This technology demonstration, and the long-distance record recently set by MarCO satellites, provides a good indication of just how far CubeSats have come in the past few years. Originally, CubeSats were developed to teach university students about satellites, but have since become a major commercial technology. In addition to providing vast amounts of data, they have proven to be a cost-effective alternative to larger, multi-million dollar satellites.
The MarCO CubeSats will be there when the InSight lander accomplishes the most difficult part of its mission, which is entering Mars’ extremely thin atmosphere (which makes landings extremely challenging). As the lander travels to Mars, MarCO-A and B will travel along behind it and (should they make it all the way to Mars) radio back data about InSight as it enters the atmosphere and descends to the planet’s surface.
The job of acting as a data relay will fall to NASA’s Mars Reconnaissance Orbiter (MRO), which has been in orbit of Mars since 2006. However, the MarCOs will also be monitoring InSight to see if future missions will be capable of bringing their own relay to Mars, rather than having to rely on an orbiter that is already there. They may also demonstrate a number of experimental technologies, which includes their radio and propulsion systems.
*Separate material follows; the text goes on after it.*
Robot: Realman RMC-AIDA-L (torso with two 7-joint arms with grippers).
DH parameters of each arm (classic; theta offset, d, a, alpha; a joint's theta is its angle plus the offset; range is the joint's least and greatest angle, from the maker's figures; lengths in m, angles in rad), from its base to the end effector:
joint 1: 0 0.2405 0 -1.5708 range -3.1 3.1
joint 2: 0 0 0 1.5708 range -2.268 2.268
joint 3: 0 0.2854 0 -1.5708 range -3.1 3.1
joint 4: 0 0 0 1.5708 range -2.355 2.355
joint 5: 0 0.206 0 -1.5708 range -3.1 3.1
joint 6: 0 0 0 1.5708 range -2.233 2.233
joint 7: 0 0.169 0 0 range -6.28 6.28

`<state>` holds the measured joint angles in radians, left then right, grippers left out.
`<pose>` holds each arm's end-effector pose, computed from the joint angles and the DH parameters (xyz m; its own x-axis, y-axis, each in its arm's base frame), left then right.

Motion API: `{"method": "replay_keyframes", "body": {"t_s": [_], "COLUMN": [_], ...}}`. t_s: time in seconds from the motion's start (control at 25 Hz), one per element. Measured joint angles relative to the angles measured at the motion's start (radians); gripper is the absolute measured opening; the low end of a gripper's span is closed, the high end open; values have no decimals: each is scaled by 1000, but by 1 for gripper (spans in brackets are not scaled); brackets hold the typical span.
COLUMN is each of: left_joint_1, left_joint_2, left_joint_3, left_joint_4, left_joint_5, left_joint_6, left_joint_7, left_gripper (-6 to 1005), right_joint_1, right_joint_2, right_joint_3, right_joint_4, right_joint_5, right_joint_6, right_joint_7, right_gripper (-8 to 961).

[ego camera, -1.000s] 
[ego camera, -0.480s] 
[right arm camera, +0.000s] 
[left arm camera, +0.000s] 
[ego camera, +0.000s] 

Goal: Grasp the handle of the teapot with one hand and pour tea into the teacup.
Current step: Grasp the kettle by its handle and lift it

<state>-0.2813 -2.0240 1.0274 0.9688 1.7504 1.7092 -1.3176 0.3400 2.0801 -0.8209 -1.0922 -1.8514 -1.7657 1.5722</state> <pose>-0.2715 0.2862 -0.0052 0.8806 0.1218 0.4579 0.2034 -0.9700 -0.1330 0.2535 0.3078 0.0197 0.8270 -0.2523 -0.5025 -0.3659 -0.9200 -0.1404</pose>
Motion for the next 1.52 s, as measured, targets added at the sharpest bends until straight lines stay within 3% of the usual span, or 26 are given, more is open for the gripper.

The main attraction though, are the high-gain antennas which will be providing information on InSights’ progress. At the moment, the team has received early confirmation that the antennas have successfully deployed, but they will continue to test them in the weeks ahead. If all goes according to plan, the MarCOs could demonstrate the ability of CubeSats to act not only as relays, but also their ability to gather information on other planets.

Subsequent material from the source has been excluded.